What the exercise asks:
Which lines below fall between the one containing "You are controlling" and the one containing "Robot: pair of"? Repeat them exactly, counting both of those lines, and add nothing else.

Source data
----------
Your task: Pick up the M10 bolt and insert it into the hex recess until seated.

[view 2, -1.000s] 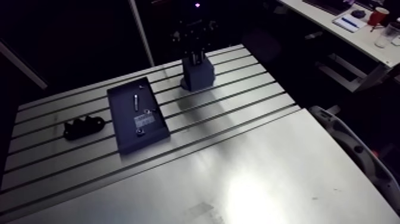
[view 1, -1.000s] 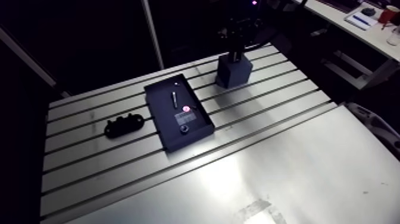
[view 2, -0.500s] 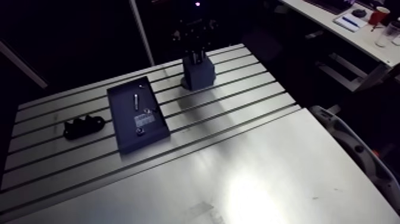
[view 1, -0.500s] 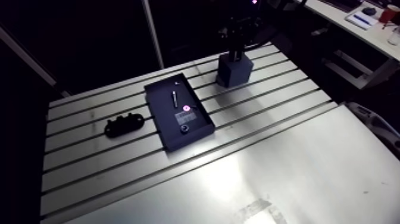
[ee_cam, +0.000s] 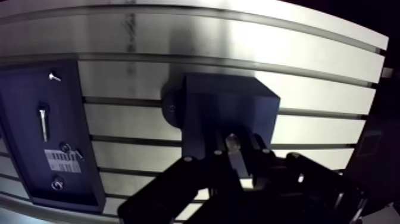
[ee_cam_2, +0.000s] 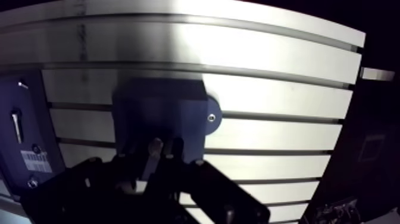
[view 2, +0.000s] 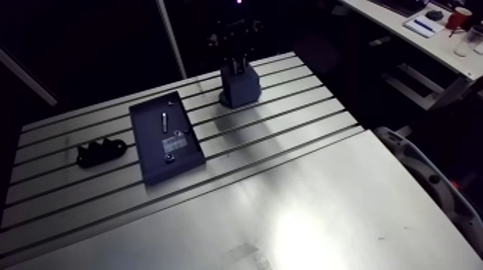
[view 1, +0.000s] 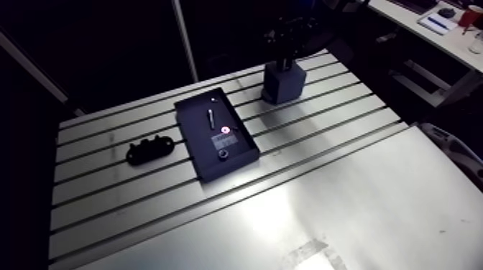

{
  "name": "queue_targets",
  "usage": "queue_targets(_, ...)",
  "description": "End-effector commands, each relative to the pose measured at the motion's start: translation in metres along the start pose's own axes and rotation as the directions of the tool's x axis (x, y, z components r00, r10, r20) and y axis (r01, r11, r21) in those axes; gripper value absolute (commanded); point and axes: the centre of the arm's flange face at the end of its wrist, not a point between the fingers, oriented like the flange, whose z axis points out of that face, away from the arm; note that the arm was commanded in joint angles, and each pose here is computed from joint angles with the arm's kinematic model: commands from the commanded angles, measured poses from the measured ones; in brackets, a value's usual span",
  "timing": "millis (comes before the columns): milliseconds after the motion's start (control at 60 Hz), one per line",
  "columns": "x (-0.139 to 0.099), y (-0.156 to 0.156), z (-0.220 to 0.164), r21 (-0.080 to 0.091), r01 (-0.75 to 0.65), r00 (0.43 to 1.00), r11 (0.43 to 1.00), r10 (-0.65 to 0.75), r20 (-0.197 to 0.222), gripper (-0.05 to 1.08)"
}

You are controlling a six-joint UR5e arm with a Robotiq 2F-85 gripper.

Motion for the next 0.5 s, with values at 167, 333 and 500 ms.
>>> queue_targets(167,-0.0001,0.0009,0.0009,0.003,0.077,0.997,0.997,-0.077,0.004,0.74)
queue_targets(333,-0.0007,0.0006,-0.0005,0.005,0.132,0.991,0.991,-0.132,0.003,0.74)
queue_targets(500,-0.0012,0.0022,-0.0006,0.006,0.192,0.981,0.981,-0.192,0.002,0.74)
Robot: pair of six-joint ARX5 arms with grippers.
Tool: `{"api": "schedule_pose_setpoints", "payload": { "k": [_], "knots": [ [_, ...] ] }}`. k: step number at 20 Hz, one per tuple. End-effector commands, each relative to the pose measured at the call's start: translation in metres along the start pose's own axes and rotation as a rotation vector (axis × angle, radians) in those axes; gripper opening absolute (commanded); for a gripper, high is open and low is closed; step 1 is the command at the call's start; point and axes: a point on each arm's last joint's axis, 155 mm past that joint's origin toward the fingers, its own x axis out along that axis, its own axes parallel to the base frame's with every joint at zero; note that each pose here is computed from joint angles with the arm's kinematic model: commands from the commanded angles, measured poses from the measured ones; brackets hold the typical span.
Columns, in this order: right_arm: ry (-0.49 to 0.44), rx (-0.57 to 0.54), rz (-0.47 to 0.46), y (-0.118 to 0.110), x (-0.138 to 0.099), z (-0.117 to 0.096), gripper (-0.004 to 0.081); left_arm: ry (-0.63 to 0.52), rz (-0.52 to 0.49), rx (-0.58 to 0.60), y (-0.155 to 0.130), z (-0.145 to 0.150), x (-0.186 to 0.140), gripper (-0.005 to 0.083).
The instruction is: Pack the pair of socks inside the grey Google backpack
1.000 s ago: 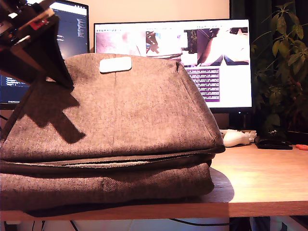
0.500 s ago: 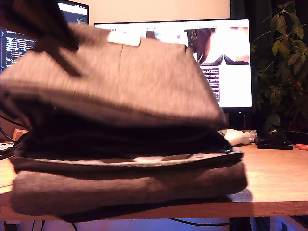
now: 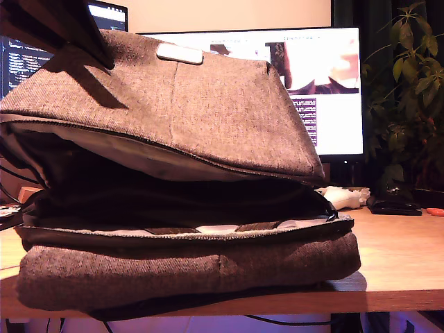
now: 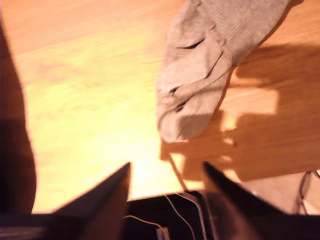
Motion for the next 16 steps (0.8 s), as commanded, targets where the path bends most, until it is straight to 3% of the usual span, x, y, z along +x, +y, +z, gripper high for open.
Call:
{"api": "schedule_pose_setpoints", "payload": {
  "k": [1, 5, 10, 13, 16],
  "knots": [
    [-0.013, 0.01, 0.001, 0.002, -0.001, 0.013, 0.0549, -0.083, -0.029, 0.053, -0.01, 0.028, -0.01, -0.0021],
    [0.0, 0.031, -0.02, -0.001, 0.016, 0.023, 0.0549, -0.083, -0.03, 0.053, -0.01, 0.028, -0.01, -0.0021],
    [-0.005, 0.079, -0.115, -0.032, 0.034, 0.037, 0.0549, -0.083, -0.03, 0.053, -0.01, 0.028, -0.01, -0.0021],
    [-0.006, 0.108, -0.124, -0.041, 0.043, 0.043, 0.0549, -0.083, -0.03, 0.053, -0.01, 0.028, -0.01, -0.0021],
    [0.002, 0.115, -0.069, -0.034, 0.057, 0.046, 0.0548, -0.084, -0.03, 0.06, -0.01, 0.028, -0.01, -0.0021]
  ]
}}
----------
Expected answer:
You are controlling a six-joint UR5e arm with a Robotiq 2F-85 gripper.

Motion for the next 0.5 s, with values at 167, 333 and 500 ms.
>>> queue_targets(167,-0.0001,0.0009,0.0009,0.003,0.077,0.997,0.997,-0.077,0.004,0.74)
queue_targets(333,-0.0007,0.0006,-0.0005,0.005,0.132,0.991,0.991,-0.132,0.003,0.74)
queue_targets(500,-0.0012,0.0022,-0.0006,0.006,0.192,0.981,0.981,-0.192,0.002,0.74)
Robot: pair of six-joint ARX5 arms with grippers.

This output requires nothing more.